小中大请问一个关于检测限(LOD)和定量限(LOQ)的问题
请问一个关于检测限(LOD)和定量限(LOQ)的问题
我的一篇文章投到analytical chimica acta之后,编辑一直问一个关于LOD和 LOQ的问题。我定义了检测限为3倍信噪比,定量限为10倍信噪比。我做的时候是标准样品倍比稀释,浓度分别为40, 20, 10, 5, 2.5μg/kg,然后用HPLC检测,得到的LOD5μg/kg,为LOQ10μg/kg。但是编辑认为我既然定义了检测限为3被信噪比,定量限为10被倍信噪比,那么定量限应该为检测限的3.3倍,可是我的浓度本来就是倍比稀释的啊,信噪比大于10的最低浓度为10μg/kg,信噪比大于3的最低浓度为5μg/kg。
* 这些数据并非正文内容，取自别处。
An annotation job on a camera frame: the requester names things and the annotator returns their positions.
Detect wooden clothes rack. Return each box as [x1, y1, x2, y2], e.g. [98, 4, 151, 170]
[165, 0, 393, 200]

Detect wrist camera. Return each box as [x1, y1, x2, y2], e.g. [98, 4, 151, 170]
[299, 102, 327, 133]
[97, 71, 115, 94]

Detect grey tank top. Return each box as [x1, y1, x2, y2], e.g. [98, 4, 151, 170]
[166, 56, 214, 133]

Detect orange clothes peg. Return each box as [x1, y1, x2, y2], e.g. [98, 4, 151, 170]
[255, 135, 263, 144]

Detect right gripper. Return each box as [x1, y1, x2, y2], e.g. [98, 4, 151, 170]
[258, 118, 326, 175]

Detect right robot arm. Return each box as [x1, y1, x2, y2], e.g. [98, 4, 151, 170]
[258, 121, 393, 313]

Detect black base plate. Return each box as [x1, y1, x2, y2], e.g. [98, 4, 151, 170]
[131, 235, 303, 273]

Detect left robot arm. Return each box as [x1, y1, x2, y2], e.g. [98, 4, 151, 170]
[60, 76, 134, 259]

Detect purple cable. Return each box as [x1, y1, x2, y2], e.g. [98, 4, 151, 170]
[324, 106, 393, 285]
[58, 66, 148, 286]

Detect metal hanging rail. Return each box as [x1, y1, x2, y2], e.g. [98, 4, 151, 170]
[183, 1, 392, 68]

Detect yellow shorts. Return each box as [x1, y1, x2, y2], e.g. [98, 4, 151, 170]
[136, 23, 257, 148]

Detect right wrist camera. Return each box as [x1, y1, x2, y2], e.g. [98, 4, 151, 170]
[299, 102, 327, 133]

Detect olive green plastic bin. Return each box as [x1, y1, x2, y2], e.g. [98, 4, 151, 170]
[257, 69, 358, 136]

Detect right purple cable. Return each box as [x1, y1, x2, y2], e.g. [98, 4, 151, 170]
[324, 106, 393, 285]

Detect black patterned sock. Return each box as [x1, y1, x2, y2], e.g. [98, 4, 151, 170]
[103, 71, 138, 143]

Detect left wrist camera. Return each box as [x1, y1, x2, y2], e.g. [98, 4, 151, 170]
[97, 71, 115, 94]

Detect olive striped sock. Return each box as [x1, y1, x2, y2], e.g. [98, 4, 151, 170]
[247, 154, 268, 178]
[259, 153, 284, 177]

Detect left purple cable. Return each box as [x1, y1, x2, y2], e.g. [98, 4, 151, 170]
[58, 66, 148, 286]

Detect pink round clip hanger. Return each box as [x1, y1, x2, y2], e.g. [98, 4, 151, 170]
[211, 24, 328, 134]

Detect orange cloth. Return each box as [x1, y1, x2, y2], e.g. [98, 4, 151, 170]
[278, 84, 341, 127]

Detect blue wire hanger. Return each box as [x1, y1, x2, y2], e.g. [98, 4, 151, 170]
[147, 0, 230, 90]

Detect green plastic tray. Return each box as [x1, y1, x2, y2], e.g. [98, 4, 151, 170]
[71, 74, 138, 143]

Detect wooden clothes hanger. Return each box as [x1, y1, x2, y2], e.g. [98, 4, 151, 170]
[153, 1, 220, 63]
我不知道怎么解释他们才能听懂,还是我应该改变检测限和定量限的定义呢?着急,谢谢好心人!
如下是编辑的comments
In your response to my comments you have written "We defined LOD as the lowest drug concentration in the samples can be measured with a signal to the background signal (S/N) ratio of 3/1(S/N), and LOD as the lowest drug concentration in food samples can be measured with a signal to the background signal (S/N) ratio of 10/1(S/N). After the detection, we found that the LOD was 5 <mu>g/kg and the LOQ was 10 <mu>g/kg." If 5 µg/kg gives a signal ise ratio of 3/1, 10 µg/kg cannot give a signal ise ratio of 10/1 (it would give just a signal ise ratio of 6/1) !!! Either your value for the LOD or your value for the LOQ is wrong.